THE TASK: Only a number is wanted: how many lines in these records contain the word "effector"?

(Source records)
★ ★ ★
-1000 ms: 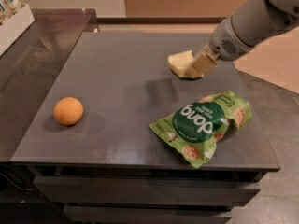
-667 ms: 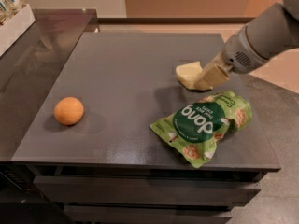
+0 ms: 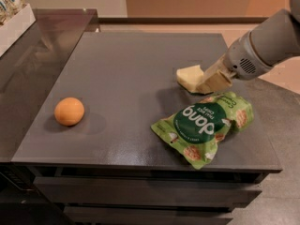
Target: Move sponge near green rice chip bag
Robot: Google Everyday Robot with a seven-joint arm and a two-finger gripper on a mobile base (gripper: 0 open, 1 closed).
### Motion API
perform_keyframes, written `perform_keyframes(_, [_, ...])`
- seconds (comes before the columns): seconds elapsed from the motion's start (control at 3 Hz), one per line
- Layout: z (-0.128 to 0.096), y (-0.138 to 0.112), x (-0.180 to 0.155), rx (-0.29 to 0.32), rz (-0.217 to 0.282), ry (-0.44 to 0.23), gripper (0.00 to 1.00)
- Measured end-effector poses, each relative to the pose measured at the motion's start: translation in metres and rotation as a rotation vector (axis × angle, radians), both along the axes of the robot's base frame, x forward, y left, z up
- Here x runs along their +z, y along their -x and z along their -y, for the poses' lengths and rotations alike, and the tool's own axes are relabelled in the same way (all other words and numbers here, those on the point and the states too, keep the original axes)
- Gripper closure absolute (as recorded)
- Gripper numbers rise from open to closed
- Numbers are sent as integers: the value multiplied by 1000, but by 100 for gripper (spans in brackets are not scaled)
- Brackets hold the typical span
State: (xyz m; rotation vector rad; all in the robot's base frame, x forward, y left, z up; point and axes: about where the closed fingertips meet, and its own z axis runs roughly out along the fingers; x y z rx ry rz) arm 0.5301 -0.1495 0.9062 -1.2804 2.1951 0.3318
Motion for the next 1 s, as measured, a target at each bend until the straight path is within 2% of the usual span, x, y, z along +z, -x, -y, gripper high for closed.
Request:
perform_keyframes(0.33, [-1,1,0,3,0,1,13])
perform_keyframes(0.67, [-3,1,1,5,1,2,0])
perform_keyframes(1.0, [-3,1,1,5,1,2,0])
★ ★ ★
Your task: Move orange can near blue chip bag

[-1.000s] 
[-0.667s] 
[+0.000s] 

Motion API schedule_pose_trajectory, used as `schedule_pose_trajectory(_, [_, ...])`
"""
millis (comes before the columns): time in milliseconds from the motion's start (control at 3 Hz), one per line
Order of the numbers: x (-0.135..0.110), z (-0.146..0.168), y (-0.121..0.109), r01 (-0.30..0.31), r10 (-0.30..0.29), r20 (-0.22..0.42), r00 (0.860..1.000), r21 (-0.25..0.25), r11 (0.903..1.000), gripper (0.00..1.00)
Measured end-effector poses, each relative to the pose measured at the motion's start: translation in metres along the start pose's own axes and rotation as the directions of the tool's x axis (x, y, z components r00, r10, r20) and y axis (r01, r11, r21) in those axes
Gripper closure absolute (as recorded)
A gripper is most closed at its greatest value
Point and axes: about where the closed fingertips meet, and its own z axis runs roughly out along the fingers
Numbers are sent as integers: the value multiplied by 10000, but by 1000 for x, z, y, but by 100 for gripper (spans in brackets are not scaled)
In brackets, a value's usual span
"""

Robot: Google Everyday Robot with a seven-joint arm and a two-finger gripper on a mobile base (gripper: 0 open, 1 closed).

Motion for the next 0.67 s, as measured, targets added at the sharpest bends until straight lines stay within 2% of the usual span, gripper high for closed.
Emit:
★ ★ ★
RESPONSE AREA: 2